=== Source data ===
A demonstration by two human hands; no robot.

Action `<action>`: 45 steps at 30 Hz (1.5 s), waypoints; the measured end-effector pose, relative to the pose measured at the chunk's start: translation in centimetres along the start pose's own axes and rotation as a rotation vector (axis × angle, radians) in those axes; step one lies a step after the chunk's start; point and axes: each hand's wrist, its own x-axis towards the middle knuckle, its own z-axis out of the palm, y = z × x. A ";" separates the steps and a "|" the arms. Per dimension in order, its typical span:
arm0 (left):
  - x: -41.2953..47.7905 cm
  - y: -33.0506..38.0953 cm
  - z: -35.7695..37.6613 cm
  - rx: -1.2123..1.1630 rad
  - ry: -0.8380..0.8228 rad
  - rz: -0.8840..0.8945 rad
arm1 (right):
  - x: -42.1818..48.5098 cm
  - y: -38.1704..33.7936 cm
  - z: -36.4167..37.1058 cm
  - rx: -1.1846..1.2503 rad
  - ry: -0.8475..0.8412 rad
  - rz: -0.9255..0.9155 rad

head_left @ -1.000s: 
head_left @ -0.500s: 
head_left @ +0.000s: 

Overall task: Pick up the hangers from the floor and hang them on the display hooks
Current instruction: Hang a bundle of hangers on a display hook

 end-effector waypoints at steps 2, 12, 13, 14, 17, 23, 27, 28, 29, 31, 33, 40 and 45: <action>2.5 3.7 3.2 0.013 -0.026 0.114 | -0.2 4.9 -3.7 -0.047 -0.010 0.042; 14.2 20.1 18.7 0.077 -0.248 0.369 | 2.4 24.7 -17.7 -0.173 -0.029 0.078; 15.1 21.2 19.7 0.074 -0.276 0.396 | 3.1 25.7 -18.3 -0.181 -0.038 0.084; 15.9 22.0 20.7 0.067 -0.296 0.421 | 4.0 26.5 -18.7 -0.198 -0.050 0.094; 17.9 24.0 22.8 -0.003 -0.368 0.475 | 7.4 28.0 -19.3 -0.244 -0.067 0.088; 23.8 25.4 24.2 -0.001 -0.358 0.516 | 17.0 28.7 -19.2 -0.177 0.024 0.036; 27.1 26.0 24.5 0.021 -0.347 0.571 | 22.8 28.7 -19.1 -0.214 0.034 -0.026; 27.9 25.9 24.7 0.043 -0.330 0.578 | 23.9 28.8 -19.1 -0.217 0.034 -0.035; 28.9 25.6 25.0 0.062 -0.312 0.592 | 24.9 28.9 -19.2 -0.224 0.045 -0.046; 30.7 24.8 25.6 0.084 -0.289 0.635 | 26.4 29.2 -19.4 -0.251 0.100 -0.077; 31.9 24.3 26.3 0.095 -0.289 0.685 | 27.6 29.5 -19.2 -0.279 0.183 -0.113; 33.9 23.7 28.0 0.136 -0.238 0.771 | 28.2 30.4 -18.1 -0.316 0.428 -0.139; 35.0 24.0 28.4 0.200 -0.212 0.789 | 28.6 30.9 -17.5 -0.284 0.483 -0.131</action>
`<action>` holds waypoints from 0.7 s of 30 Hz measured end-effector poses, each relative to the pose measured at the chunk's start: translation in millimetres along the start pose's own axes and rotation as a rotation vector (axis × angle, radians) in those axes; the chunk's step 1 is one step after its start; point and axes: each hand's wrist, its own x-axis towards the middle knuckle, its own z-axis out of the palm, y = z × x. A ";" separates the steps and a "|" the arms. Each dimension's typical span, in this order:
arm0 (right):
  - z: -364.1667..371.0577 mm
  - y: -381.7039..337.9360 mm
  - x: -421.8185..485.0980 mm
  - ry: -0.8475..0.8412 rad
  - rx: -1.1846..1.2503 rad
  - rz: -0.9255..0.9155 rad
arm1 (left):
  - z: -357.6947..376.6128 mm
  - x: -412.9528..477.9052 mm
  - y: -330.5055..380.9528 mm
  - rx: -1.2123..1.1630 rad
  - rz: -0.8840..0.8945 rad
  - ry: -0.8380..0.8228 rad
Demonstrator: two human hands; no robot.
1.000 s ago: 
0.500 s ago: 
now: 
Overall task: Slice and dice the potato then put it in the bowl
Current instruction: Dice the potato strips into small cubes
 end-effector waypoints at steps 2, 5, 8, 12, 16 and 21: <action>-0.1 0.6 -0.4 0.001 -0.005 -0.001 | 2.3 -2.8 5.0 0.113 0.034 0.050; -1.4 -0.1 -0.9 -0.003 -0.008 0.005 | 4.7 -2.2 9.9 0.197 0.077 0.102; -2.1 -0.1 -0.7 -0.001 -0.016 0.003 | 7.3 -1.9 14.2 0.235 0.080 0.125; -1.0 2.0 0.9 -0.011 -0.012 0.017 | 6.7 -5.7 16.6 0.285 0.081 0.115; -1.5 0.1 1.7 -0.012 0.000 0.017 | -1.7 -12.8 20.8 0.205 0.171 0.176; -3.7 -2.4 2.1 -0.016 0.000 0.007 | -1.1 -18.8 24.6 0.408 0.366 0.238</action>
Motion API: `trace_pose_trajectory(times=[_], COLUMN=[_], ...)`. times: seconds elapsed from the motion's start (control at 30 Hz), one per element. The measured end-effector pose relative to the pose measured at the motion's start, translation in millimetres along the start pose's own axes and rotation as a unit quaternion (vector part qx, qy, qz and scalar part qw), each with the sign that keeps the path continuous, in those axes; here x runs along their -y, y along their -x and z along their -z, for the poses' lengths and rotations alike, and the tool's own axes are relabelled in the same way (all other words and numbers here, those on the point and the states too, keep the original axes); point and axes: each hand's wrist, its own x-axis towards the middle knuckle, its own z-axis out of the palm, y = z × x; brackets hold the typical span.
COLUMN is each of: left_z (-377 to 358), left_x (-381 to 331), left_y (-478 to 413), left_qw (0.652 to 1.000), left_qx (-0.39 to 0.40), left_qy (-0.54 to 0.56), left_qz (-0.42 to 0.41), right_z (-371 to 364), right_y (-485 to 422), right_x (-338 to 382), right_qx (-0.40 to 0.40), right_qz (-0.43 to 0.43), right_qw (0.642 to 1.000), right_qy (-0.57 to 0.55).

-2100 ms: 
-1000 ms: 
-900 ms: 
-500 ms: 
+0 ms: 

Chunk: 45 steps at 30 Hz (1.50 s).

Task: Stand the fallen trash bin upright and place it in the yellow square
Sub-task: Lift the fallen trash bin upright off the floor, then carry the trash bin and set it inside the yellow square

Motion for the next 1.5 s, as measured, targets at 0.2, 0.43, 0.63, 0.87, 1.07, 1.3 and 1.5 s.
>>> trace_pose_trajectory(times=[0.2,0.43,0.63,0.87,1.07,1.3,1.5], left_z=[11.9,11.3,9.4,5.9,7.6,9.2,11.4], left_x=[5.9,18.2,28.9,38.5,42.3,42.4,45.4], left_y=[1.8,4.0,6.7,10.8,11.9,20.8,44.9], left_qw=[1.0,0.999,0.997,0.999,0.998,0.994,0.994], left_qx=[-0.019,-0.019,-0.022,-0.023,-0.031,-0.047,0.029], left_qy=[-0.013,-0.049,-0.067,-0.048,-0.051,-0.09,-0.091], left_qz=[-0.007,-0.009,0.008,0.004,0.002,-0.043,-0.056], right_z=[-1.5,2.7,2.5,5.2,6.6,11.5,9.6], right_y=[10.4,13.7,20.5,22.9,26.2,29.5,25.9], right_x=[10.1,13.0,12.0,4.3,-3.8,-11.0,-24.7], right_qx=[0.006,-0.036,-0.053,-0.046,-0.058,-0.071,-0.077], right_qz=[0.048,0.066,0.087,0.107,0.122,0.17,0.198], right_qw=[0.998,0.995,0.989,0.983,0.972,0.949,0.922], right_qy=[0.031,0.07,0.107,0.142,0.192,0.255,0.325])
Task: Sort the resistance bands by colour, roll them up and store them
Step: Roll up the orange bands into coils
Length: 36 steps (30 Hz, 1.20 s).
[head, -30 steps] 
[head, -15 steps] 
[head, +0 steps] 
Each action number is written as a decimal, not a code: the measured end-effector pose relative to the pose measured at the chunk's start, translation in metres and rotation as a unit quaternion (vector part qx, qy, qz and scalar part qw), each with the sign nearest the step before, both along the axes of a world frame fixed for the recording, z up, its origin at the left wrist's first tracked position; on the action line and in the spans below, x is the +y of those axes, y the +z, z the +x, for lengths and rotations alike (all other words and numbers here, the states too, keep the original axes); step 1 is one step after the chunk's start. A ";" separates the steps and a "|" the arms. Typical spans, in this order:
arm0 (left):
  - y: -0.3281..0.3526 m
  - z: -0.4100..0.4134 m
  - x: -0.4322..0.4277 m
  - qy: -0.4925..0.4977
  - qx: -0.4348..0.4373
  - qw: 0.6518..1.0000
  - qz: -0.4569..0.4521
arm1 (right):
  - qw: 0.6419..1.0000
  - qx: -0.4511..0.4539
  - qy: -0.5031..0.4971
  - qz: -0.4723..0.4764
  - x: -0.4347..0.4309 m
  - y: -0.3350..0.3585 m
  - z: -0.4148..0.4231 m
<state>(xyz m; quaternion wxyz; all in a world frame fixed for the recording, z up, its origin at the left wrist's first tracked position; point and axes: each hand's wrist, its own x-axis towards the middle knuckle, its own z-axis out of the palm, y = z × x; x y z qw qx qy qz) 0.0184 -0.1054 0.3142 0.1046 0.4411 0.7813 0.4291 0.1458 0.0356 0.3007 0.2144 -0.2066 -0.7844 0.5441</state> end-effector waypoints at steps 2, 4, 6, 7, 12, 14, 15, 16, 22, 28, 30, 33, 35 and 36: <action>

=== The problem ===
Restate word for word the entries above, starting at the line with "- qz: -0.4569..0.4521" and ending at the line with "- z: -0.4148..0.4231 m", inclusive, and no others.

=== Exercise output ===
  - qz: -0.4569..0.4521
arm1 (right):
  - qw: 0.6419..1.0000
  - qx: -0.4511..0.4539
  - qy: -0.5031..0.4971
  - qz: -0.4723..0.4764
  - x: -0.4347..0.4309 m
  - y: -0.3350..0.3585 m
  - z: -0.4148..0.4231 m

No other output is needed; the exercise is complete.